And Jimmy. She made herself think his name: a
person, not just a destination. Jimmy, who might be up there already. And in a
single second that worry lifted from her like a flake of ash as she saw for the
first time the truth of this day. For her, the end of all previous comfort and
safety. And for him, something else entirely, a kind of game. Nothing to change
his life.
We’ll strike out together
, she’d told
herself, and into what, his mother’s mobile home? Somehow it had come to pass
that this man was her whole world, and she had failed to take his measure.
Neither child nor father, he knew how to climb telephone poles, and he knew how
to disappear. The minute he breathed trouble, he would slip down the back side
of the mountain and go on home. Nothing could be more certain. He had the
instincts of the young. He would be back at work before anyone knew he’d called
in sick. If she turned up in the news as charred remains, he would keep their
story quiet, to protect her family. Or so he’d tell himself. Look what she’d
nearly done. She paled at the size her foolishness had attained, how large and
crowded and devoid of any structural beams. It could be flattened like a circus
tent.

She was on her own here, staring at glowing trees.
Fascination curled itself around her fright. This was no forest fire. She was
pressed by the quiet elation of escape and knowing better and seeing straight
through to the back of herself, in solitude.
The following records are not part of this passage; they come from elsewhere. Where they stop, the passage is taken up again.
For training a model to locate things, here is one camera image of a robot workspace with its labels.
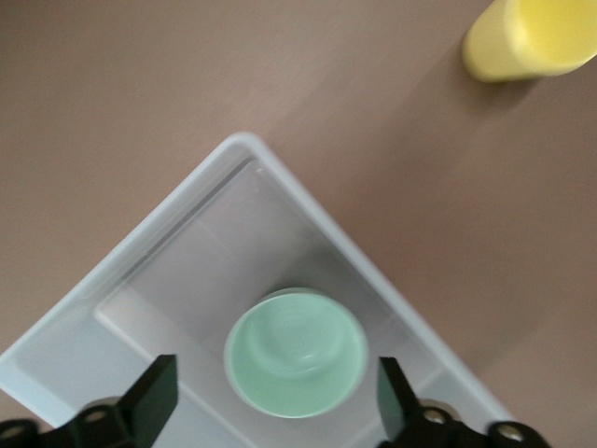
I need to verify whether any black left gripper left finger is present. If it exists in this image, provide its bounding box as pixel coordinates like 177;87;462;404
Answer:
0;354;180;448

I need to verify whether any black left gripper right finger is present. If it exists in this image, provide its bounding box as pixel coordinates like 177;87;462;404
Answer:
377;357;557;448

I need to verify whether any light green bowl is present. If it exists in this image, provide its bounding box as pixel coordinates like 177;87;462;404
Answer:
223;287;369;420

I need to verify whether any yellow plastic cup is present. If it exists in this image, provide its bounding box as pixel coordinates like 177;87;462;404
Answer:
462;0;597;84

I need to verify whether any translucent plastic bin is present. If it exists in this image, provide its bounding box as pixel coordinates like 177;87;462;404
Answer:
0;132;514;448

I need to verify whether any brown table cover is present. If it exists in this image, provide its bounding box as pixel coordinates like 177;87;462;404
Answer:
0;0;597;448

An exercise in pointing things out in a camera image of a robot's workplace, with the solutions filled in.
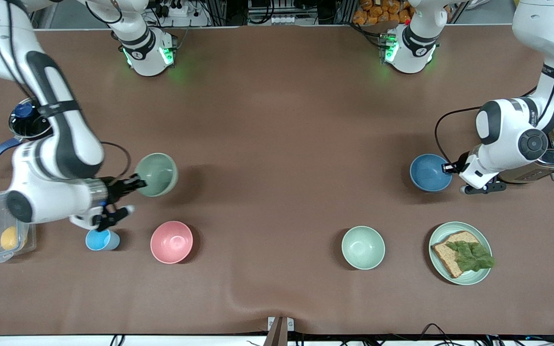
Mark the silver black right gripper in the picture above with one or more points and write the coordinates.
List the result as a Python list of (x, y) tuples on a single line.
[(115, 188)]

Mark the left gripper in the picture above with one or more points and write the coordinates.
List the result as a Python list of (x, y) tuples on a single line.
[(460, 163)]

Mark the blue bowl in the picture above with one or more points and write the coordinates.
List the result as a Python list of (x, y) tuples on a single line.
[(428, 173)]

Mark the sage green bowl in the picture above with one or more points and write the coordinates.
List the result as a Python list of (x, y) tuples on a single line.
[(159, 173)]

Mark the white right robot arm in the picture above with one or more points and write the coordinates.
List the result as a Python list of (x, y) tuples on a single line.
[(31, 197)]

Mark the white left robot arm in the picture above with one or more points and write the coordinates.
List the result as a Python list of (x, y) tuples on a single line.
[(508, 125)]

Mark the pink bowl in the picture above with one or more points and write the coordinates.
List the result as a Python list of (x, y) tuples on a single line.
[(171, 242)]

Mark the mint green bowl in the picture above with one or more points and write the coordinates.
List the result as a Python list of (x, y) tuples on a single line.
[(363, 247)]

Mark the blue cup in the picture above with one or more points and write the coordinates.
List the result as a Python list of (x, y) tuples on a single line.
[(100, 240)]

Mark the brown bread slice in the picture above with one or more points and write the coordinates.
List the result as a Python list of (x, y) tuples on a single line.
[(445, 254)]

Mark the green lettuce leaf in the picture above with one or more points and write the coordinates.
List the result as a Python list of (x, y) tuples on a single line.
[(472, 257)]

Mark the mint green plate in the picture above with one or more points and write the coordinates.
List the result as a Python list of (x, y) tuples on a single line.
[(479, 276)]

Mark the glass lid with blue knob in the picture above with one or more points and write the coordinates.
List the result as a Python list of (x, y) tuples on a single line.
[(23, 111)]

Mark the yellow round fruit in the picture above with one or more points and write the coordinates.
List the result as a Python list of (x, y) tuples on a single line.
[(9, 238)]

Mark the bag of orange buns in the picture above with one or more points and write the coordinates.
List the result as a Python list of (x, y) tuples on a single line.
[(373, 14)]

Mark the white power strip with plugs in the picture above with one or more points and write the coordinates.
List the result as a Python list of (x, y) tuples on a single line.
[(183, 14)]

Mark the small white power strip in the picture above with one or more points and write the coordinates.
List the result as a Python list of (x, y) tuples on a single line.
[(284, 20)]

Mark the metal table edge bracket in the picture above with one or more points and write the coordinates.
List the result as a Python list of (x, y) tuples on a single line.
[(279, 331)]

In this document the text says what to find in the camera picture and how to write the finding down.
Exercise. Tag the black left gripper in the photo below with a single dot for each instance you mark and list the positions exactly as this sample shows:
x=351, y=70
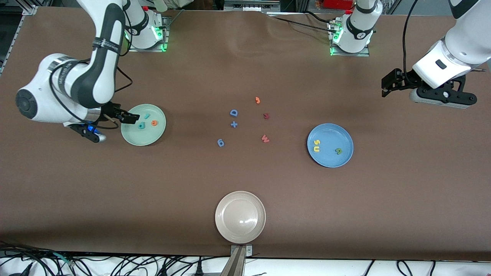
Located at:
x=403, y=79

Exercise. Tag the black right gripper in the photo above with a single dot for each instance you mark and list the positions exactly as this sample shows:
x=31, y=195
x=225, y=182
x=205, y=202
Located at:
x=110, y=111

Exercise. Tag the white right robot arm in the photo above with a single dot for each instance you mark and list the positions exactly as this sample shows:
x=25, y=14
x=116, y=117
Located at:
x=99, y=57

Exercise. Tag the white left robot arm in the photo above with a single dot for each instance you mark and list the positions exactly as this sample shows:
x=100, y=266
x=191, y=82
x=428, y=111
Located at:
x=468, y=38

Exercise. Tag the light green plate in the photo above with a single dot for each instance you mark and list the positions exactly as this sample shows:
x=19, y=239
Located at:
x=144, y=136

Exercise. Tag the blue plate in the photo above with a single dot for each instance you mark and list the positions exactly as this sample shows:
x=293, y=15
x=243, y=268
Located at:
x=330, y=134

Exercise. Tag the blue foam number six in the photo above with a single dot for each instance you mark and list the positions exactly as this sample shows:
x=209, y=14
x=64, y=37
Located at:
x=219, y=144

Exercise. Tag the red box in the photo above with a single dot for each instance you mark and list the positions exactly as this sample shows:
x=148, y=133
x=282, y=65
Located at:
x=337, y=4

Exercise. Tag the blue foam letter D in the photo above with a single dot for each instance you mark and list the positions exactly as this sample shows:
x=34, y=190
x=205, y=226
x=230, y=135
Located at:
x=231, y=112

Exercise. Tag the pink foam letter w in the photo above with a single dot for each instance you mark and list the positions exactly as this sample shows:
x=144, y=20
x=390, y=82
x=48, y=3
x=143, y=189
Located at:
x=265, y=139

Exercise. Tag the beige plate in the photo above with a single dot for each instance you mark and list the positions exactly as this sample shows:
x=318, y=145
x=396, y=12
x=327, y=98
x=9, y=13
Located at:
x=240, y=217

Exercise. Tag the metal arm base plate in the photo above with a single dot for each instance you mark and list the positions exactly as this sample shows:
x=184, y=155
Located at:
x=356, y=55
x=166, y=36

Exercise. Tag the aluminium table edge rail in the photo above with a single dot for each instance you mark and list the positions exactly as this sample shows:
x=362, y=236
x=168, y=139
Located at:
x=11, y=42

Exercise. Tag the aluminium frame profile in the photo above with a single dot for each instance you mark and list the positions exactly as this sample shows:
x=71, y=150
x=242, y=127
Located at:
x=30, y=8

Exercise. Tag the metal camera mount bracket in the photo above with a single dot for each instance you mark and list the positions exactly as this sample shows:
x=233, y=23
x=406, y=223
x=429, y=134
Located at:
x=241, y=251
She couldn’t remember when she’d
had such room for being. This was not just another fake thing in her life’s
cheap chain of events, leading up to this day of sneaking around in someone’s
thrown-away boots. Here that ended. Unearthly beauty had appeared to her, a
vision of glory to stop her in the road. For her alone these orange boughs
lifted, these long shadows became a brightness rising. It looked like the inside
of joy, if a person could see that. A valley of lights, an ethereal wind. It had
to mean something.

She could save herself. Herself and her children
with their soft cheeks and milky breath who believed in what they had, even if
their whole goodness and mercy was a mother distracted out of her mind. It was
not too late to undo this mess. Walk down the mountain, pick up those kids. The
burning trees were put here to save her. It was the strangest conviction she’d
ever known, and still she felt sure of it. She had no use for superstition, had
walked unlucky roads until she’d just as soon walk under any ladder as go around
it, and considered herself unexceptional. By no means was she important enough
for God to conjure signs and wonders on her account. What had set her apart,
briefly, was an outsize and hellish obsession. To stop a thing like that would
require a burning bush, a fighting of fire with fire.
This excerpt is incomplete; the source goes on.